### WHAT YOU ARE ASKED TO DO
Check the records below for the word "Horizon" and state how many lines contain it, replying with the number only.

### SUPPLIED INFORMATION
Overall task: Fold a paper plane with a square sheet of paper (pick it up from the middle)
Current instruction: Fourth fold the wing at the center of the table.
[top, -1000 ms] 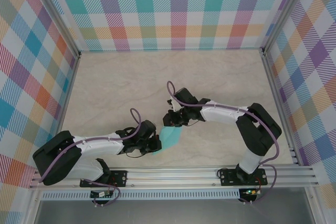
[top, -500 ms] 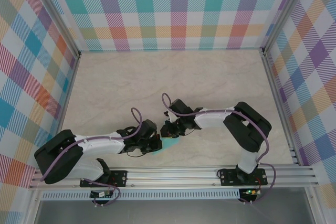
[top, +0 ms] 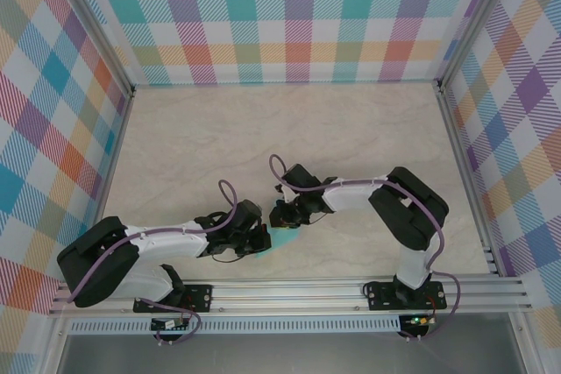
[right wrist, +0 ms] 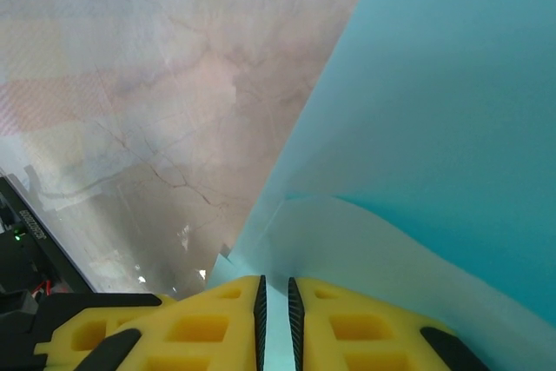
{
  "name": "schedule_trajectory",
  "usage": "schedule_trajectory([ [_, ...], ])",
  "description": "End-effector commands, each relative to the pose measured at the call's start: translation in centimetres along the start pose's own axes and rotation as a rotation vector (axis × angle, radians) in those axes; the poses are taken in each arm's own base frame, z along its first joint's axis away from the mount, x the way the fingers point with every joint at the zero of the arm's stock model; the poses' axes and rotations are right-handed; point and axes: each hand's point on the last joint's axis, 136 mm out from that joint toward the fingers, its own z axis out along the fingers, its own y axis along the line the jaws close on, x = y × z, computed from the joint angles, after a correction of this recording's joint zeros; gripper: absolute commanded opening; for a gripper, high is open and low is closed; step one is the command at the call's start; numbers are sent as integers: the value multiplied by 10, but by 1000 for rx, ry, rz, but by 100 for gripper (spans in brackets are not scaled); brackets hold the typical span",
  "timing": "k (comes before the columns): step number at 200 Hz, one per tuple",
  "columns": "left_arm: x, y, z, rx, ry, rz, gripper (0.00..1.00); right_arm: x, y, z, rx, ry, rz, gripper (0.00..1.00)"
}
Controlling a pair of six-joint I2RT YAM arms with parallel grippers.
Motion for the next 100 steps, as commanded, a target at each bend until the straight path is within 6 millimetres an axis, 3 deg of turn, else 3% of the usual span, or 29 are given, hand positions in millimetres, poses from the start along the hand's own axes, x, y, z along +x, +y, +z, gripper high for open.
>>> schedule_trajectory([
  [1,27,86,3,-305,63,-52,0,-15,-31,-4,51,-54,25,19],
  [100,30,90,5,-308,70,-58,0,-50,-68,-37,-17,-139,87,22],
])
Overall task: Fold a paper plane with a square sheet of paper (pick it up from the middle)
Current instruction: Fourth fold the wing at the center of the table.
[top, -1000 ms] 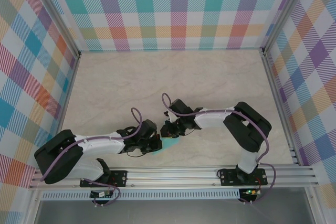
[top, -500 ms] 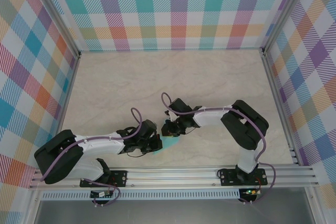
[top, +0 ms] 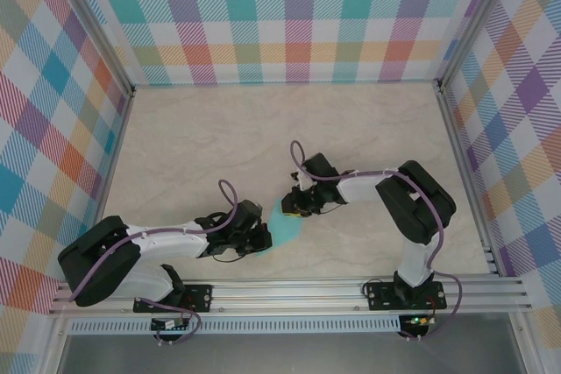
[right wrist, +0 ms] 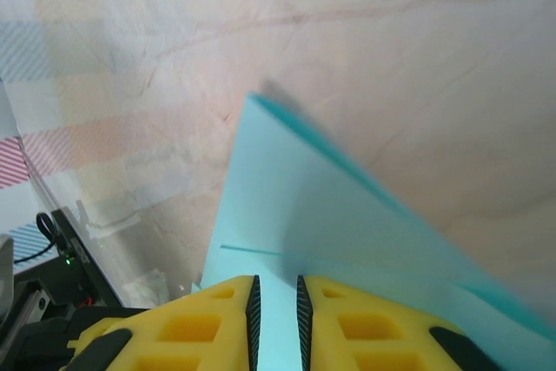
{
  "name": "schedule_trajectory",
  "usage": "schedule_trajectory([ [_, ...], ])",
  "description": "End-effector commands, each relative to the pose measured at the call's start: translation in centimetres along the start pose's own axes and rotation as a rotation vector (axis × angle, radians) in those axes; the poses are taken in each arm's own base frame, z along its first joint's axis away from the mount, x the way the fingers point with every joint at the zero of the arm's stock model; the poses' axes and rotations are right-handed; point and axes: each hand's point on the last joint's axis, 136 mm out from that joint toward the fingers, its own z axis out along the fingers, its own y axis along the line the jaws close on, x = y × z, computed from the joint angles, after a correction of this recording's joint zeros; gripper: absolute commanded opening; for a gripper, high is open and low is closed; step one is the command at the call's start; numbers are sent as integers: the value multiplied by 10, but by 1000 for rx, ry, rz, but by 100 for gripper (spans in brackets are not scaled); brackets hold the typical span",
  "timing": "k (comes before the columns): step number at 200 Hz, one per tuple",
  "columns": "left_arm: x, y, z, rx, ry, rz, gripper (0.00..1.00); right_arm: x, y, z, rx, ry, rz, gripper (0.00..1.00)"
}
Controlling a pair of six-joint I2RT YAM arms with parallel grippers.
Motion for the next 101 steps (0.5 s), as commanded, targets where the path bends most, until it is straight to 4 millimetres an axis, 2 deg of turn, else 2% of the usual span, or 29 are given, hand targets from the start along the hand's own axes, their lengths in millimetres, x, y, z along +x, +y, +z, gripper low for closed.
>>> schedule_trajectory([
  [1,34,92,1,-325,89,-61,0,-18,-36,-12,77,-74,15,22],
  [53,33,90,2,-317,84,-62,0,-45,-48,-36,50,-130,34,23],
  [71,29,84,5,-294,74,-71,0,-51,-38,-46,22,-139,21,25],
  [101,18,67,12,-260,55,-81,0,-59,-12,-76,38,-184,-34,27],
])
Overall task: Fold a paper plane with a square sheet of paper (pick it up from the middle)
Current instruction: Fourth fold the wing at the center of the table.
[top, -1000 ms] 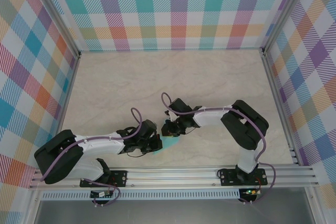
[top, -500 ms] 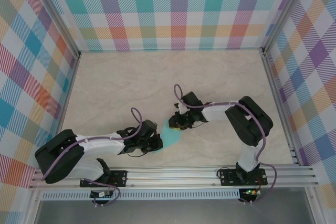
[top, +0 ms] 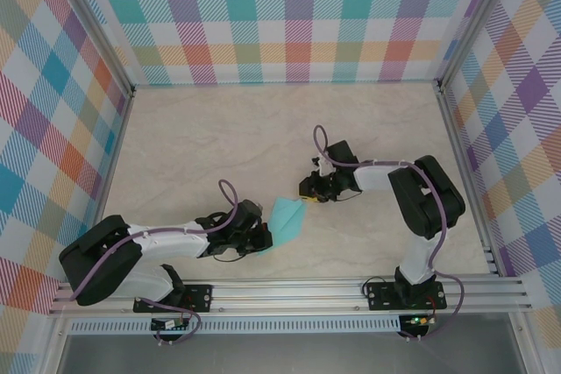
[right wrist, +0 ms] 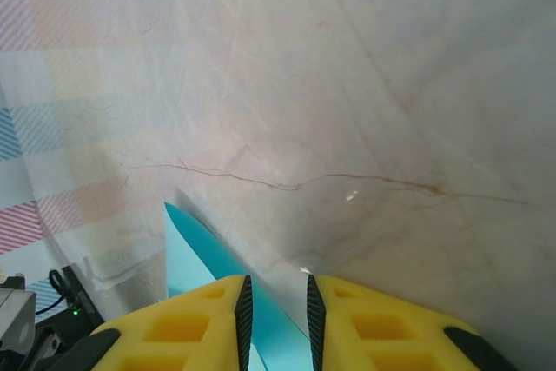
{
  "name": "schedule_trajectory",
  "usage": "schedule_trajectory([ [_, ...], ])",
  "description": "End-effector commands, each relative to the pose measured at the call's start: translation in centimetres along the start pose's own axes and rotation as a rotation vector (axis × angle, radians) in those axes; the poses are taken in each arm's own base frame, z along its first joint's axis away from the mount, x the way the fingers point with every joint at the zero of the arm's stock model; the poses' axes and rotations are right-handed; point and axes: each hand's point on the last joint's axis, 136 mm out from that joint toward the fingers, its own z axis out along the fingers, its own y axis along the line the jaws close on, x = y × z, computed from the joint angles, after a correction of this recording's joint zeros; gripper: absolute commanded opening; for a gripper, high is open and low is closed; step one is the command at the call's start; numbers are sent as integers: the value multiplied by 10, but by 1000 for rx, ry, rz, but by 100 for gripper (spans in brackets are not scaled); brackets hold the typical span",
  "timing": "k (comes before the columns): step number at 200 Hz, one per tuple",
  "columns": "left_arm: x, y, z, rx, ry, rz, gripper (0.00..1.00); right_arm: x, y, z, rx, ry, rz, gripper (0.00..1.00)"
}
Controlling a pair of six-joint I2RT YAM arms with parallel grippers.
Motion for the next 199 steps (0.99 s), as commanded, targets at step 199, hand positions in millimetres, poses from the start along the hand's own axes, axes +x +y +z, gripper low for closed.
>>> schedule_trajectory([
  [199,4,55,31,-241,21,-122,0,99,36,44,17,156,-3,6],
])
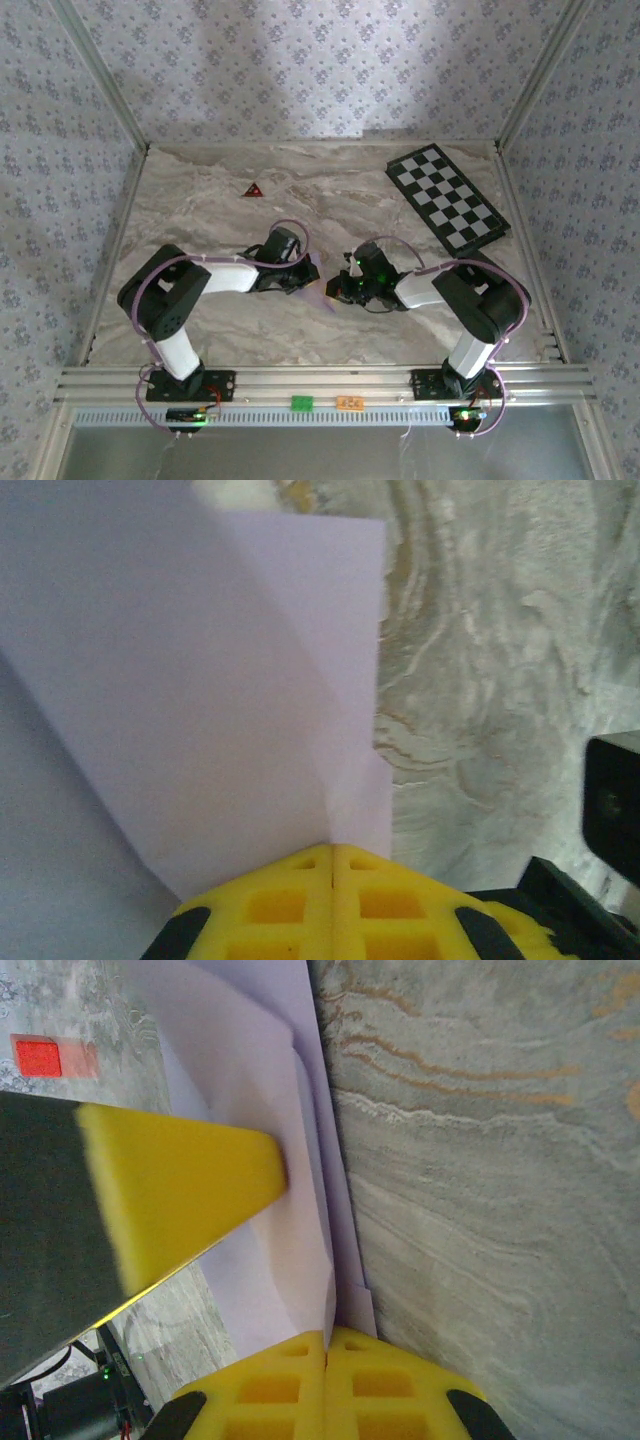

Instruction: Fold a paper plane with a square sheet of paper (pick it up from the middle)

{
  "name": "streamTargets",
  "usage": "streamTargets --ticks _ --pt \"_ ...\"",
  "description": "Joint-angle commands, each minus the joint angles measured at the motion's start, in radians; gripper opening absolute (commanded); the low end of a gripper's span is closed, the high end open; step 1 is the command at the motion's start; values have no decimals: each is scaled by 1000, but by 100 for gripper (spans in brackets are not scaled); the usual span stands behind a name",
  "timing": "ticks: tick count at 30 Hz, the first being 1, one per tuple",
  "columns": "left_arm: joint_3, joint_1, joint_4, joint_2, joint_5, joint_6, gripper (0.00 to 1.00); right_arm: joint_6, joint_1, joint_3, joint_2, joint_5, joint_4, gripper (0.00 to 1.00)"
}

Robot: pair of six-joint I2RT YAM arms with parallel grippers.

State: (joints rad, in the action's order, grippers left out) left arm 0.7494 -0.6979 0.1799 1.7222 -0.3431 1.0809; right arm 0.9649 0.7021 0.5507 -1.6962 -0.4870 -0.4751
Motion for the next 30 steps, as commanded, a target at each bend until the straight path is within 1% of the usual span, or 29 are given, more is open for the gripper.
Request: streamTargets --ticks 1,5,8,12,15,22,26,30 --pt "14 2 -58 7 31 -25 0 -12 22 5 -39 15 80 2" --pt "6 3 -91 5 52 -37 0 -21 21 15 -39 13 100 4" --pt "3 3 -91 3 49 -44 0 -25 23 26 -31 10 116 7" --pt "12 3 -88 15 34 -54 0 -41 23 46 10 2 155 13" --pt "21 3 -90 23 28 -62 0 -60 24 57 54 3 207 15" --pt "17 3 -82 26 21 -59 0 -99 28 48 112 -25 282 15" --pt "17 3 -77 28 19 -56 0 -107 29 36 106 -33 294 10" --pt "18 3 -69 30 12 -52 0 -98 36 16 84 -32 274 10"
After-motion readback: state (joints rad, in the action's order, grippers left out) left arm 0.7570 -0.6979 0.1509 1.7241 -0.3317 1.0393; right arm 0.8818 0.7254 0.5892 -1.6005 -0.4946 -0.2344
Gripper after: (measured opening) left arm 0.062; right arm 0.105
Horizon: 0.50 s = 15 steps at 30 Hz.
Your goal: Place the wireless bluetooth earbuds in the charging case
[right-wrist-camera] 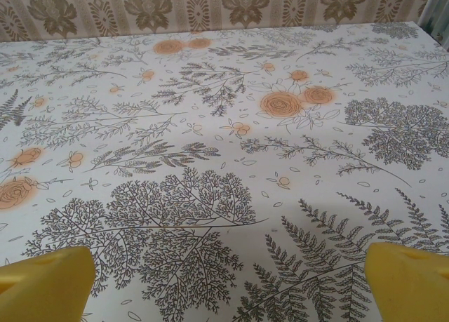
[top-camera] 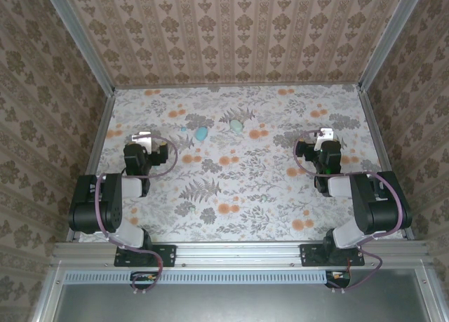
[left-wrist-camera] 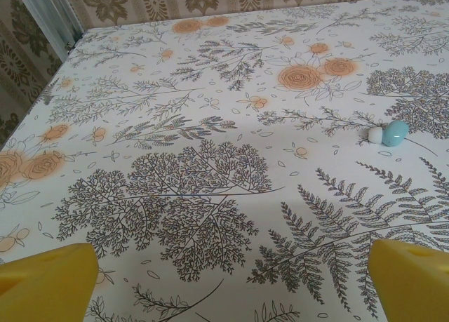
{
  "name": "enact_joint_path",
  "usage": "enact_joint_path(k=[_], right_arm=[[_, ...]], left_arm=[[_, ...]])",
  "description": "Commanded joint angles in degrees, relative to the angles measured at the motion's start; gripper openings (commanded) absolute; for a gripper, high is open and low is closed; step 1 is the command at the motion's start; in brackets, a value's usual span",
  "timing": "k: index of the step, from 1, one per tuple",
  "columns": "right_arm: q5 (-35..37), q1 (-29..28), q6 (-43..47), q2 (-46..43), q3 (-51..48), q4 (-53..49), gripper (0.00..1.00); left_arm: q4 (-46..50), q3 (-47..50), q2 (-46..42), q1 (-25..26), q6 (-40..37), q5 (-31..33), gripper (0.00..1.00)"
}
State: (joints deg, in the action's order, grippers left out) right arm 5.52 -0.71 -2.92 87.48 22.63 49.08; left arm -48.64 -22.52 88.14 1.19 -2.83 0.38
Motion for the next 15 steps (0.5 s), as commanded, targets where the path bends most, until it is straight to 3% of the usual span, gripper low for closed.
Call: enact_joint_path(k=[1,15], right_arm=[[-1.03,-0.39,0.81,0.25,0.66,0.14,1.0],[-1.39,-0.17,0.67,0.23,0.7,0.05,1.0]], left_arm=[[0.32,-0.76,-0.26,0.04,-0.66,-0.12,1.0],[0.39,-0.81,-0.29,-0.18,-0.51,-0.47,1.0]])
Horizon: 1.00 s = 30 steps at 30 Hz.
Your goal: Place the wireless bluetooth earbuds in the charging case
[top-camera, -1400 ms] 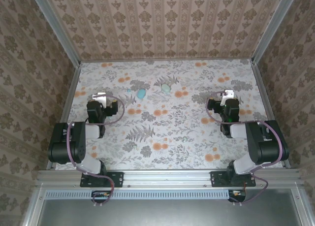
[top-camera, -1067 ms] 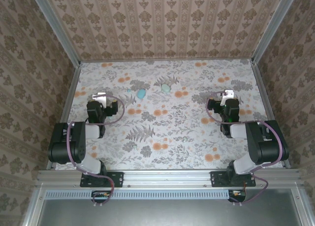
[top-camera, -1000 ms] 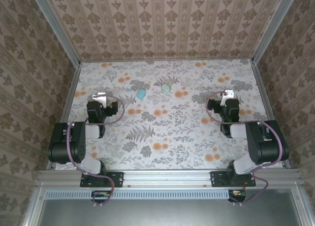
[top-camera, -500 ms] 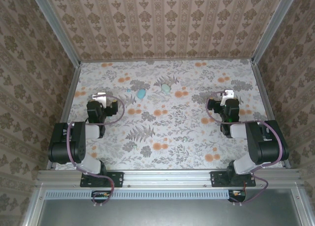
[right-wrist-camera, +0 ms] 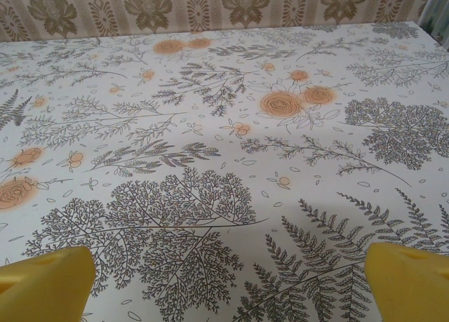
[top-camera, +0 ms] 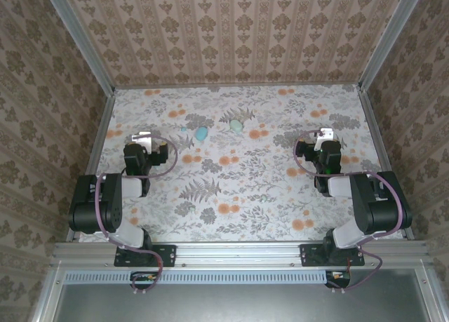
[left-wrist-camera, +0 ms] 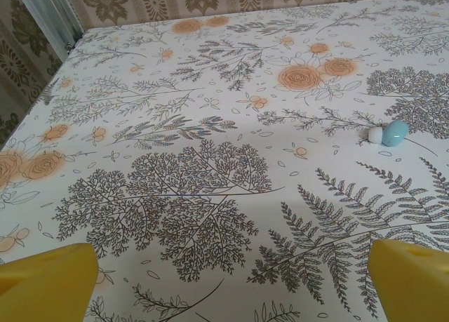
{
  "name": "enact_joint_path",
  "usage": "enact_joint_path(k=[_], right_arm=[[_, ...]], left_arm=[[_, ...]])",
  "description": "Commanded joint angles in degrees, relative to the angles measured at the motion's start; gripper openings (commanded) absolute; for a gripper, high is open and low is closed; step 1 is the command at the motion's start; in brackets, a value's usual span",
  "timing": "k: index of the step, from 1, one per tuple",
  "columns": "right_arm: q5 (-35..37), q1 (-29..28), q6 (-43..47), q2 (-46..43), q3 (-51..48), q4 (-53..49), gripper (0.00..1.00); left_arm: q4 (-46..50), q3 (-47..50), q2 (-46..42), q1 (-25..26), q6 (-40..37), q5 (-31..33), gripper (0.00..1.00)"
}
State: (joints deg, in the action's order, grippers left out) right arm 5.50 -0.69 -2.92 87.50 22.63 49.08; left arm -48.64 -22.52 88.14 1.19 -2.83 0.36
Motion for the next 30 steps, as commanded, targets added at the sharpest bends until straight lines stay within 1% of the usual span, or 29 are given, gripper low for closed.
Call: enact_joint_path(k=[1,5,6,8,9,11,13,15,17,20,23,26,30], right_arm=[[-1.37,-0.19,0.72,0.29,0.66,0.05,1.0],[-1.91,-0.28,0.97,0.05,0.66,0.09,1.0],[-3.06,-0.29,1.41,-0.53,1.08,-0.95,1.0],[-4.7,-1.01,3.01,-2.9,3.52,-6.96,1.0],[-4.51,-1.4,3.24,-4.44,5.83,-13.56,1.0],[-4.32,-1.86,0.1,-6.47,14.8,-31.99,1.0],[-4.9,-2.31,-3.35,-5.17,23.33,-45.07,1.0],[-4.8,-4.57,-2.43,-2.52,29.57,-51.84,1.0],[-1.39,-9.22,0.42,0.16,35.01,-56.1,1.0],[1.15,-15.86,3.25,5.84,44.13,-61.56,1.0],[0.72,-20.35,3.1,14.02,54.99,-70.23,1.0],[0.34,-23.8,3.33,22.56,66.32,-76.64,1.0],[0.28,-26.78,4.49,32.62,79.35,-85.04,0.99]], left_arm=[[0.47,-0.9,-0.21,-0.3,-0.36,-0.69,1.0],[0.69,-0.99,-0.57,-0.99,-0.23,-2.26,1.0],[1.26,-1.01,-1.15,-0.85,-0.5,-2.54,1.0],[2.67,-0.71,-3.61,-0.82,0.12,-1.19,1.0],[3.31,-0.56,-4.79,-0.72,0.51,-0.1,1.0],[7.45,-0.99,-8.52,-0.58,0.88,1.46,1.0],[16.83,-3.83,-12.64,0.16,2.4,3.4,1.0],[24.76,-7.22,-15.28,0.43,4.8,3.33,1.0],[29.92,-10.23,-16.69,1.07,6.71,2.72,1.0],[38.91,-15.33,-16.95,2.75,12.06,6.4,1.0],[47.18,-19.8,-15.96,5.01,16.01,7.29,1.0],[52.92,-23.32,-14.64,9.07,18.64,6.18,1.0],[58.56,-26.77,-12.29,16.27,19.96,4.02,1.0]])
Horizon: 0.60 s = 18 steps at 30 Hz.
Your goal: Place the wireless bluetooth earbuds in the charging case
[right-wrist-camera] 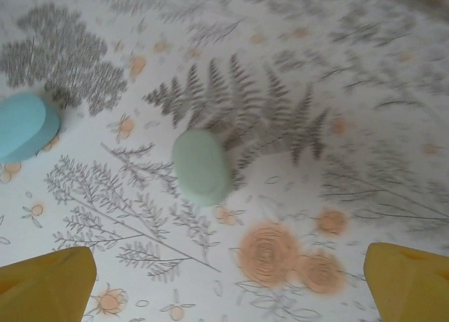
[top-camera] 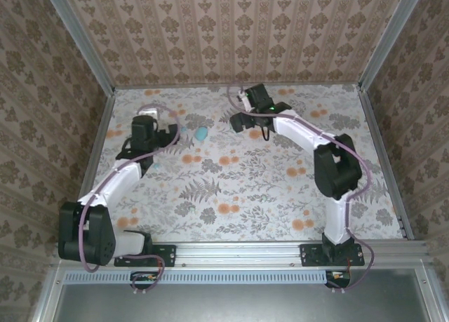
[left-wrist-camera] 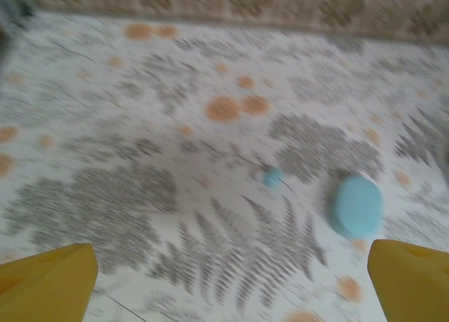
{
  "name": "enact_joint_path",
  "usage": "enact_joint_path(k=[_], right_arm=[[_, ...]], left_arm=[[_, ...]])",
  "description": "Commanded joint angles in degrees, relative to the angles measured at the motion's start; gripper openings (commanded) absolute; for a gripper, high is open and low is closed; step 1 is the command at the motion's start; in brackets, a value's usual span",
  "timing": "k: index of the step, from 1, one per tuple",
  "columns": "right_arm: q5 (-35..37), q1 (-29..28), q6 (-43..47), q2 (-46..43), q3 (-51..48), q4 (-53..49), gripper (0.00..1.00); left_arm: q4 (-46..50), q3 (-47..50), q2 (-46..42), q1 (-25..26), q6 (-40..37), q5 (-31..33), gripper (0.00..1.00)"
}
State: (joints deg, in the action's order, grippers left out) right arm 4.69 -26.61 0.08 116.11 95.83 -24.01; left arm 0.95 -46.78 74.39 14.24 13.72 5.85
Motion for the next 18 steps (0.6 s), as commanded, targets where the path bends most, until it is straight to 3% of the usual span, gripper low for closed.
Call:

### EXERCISE OUTPUT
3